American punk rock band

Spike and the Gimme Gimmes (previously Me First and the Gimme Gimmes) are a punk rock supergroup and cover band that formed in San Francisco, California in 1995. The band's current lineup consists of Spike Slawson, C. J. Ramone, Joey Cape, Pinch and John Reis. Dave Raun, Chris Shiflett, and Fat Mike are former members.

The Gimmes work exclusively as a cover band. They specialize in rapid-fire punk interpretations of a wide range of songs, often with a humorous edge. The band also incorporates melodies and riffs of classic punk songs into their performances.

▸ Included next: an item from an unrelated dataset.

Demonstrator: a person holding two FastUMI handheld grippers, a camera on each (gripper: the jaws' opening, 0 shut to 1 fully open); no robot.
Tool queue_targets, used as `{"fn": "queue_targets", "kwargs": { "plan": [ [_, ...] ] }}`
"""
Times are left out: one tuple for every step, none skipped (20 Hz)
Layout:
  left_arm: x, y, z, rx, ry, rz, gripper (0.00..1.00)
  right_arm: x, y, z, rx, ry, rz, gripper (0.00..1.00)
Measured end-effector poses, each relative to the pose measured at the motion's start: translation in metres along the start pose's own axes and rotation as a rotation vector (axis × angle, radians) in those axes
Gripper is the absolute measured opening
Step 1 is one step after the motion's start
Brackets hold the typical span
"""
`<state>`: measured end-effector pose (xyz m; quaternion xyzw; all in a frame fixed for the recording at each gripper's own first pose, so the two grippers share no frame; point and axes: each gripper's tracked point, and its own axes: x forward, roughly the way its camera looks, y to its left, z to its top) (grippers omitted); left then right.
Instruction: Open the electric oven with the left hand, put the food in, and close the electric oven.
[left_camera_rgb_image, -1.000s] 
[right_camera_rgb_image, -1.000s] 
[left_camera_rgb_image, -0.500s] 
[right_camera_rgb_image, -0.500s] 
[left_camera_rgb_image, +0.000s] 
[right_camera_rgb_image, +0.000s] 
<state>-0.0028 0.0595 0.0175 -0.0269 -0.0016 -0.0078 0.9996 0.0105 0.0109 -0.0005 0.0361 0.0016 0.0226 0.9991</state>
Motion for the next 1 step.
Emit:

The band was originally named after a children's book by Gerald G. Jampolsky and Diane V. Cirincione.

==History==
The band's first release came with 1995's Denver, a 7" single released on band member Fat Mike's record label Fat Wreck Chords, featuring two John Denver covers. The band released four more singles in 1996 and 1997, each on a different label and named after the artist covered on that particular release, as well as some compilation appearances. Their first full-length album, Have a Ball, was released July 29, 1997, and is still their best-selling record.

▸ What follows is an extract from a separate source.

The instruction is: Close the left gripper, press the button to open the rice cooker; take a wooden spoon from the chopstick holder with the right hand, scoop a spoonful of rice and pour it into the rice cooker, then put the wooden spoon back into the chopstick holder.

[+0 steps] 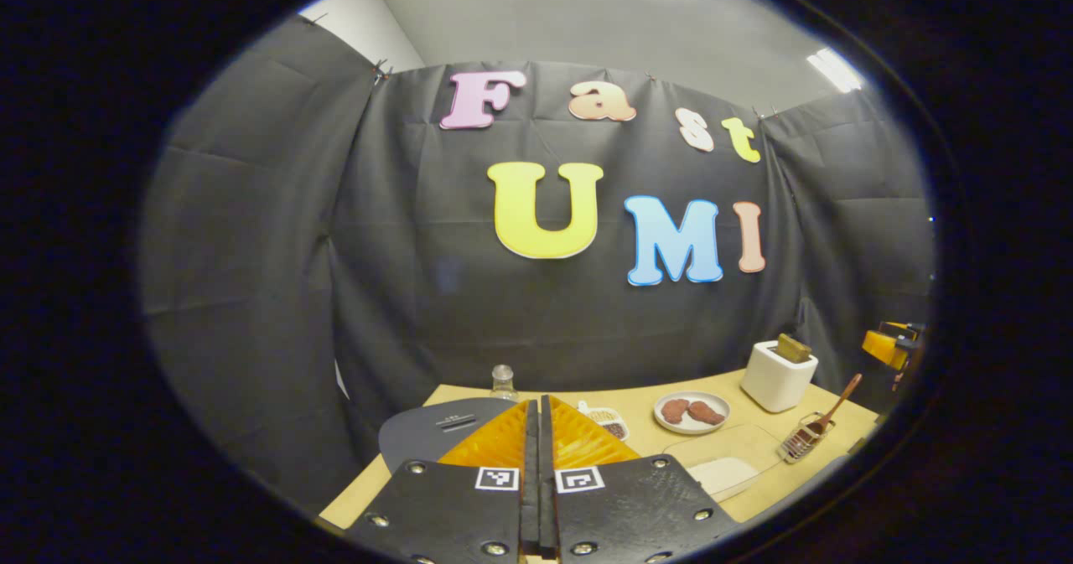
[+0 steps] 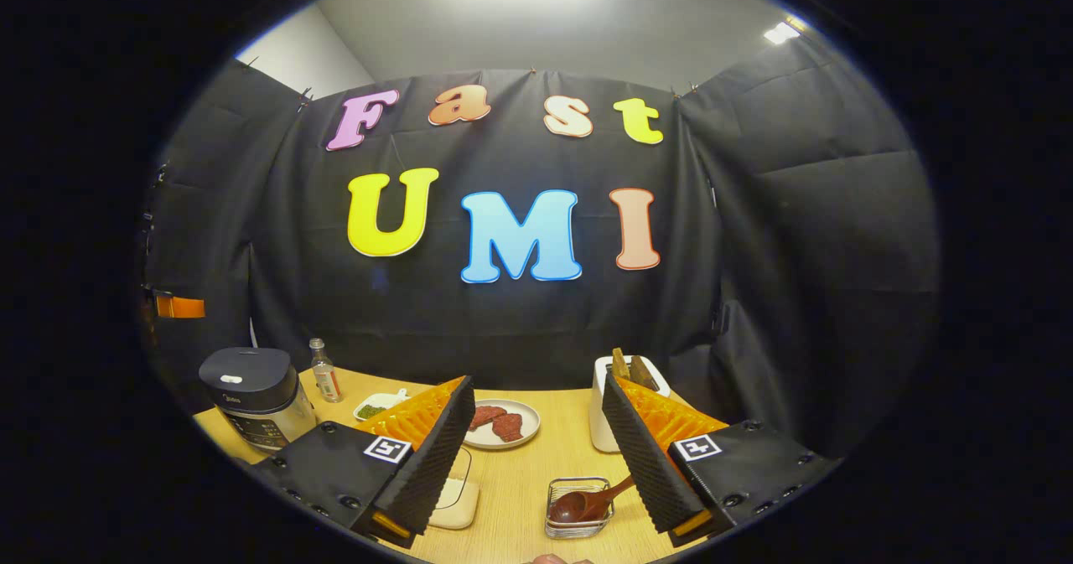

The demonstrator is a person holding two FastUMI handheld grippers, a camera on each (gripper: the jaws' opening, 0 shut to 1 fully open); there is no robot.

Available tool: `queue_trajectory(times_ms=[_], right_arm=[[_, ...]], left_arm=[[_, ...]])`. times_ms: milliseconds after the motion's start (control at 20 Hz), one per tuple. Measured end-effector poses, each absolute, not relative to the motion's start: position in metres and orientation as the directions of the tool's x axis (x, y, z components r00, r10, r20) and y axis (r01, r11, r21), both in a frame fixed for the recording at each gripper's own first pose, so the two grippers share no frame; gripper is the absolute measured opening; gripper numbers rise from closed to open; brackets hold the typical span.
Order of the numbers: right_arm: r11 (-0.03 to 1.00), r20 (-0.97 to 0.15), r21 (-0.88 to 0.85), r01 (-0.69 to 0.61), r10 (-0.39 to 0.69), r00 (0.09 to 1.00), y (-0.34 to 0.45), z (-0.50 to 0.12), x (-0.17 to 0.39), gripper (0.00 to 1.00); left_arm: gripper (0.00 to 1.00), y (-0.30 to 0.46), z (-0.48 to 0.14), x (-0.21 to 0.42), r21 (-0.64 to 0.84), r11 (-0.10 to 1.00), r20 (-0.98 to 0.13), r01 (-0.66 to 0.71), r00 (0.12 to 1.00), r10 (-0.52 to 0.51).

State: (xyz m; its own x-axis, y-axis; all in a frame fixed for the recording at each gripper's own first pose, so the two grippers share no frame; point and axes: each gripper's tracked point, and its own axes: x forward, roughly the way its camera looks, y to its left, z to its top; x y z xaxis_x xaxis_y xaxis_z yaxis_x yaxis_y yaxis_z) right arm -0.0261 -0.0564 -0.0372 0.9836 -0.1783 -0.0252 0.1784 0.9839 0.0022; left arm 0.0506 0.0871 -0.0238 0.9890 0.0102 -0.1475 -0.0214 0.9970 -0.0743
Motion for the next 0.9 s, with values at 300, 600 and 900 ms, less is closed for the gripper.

Each album by the band has a different theme: Have a Ball focuses on classic 1960s, 1970s, and early 1980s songs by singer/songwriters like Elton John, Neil Diamond, and John Denver; Are a Drag consists entirely of show tunes, Blow in the Wind of '60s classics, and Take a Break of contemporary R&B songs (by artists such as Boyz II Men, Lionel Richie, and Vanessa L. Williams). Their fifth album, Ruin Jonny's Bar Mitzvah (recorded live at a bar mitzvah), consists of pop music from the 1960s through the 1980s by artists such as REO Speedwagon, Styx and The Beatles, as well as traditional songs like "Hava Nagila". The compilation album Have Another Ball features '60s–'80s classics.

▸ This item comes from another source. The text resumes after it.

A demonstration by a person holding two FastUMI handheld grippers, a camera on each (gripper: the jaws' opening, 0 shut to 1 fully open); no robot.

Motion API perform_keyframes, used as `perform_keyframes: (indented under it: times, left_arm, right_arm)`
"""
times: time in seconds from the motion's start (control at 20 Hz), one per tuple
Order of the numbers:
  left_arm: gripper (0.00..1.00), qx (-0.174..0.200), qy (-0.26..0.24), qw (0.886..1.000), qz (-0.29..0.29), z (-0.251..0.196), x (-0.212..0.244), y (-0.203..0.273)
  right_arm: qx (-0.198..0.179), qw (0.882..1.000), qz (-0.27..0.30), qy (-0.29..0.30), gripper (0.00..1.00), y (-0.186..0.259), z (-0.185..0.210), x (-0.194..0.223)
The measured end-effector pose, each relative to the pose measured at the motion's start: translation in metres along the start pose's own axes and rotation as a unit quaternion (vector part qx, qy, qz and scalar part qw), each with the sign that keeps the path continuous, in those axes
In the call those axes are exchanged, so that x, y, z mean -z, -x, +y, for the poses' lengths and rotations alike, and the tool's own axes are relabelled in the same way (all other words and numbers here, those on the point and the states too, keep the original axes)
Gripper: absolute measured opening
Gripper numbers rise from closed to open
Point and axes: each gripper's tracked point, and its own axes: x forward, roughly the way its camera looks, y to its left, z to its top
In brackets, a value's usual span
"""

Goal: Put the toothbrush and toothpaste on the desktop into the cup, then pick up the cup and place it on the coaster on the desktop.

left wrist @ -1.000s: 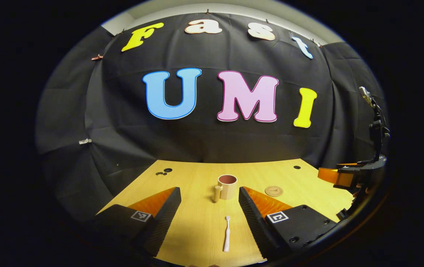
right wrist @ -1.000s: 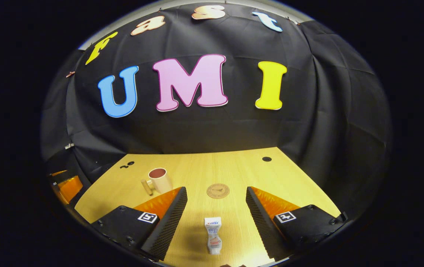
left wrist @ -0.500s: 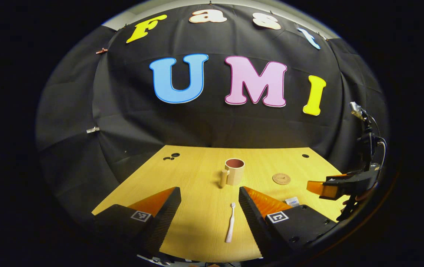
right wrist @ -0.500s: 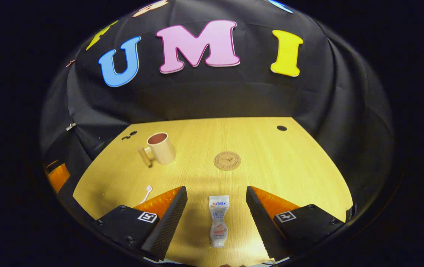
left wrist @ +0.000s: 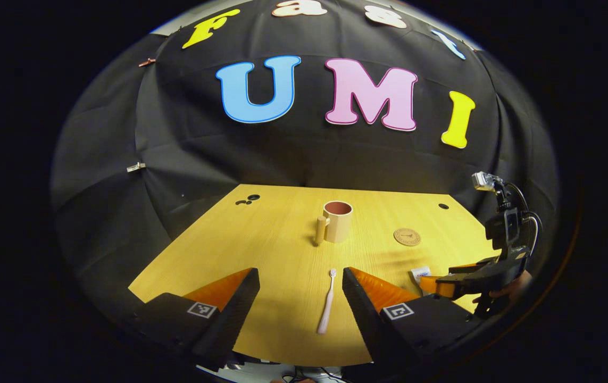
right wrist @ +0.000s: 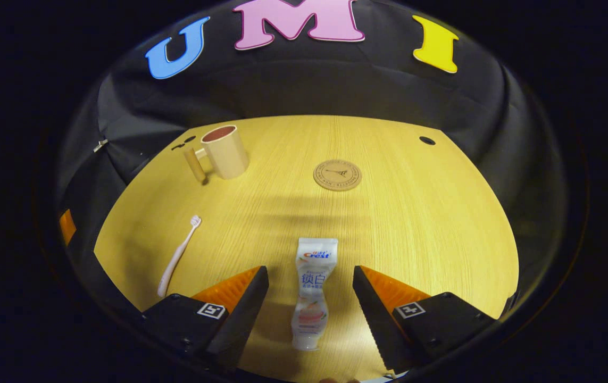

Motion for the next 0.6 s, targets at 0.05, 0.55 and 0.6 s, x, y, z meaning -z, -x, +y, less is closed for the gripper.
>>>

The band entered the studio on April 3, 2006, to work on their sixth album, Love Their Country, which was released on October 17, 2006. The theme of this album is country and western, and includes covers of tracks by Dixie Chicks, Garth Brooks, Hank Williams, Sr. and Johnny Cash. Prior to the release of the album, Fat Wreck Chords released a digital label sampler, iFloyd which included "(Ghost) Riders in the Sky" by the band.

In August 2006 Me First and the Gimme Gimmes were scheduled to play three dates at PNC Park after Pirates games, but after they got booed on the first night, the next two nights were cancelled. They were to play along with fireworks during the post-game "Skyblast" shows. In late 2006, Fat Wreck Chords released another digital label sampler, Christmas Bonus, containing a previously unreleased cover of Steve Goodman's "City of New Orleans".[1]

On December 5, 2007, Fat Wreck Chords released a flash MP3 holiday bonus sampler called Hanuk-Comp containing "The Boxer", originally released on the 1997 Garf single. There is also a downloadable podcast that features commentary from Fat Mike and Floyd during breaks between songs in which the next album is revealed.

The compilation Have Another Ball was released on July 8, 2008; it comprises all the B-sides from the Have a Ball singles, plus covers of "Sodomy" (from Hair) and Diana Ross's "Theme from Mahogany (Do You Know Where You're Going To)".

Fat Wreck Chords released Go Down Under on February 1, 2011, featuring covers of five songs by Australian artists. On September 13, 2011 (in anticipation of a tour of Japan) Fat Wreck Chords released a five-song EP, Sing in Japanese.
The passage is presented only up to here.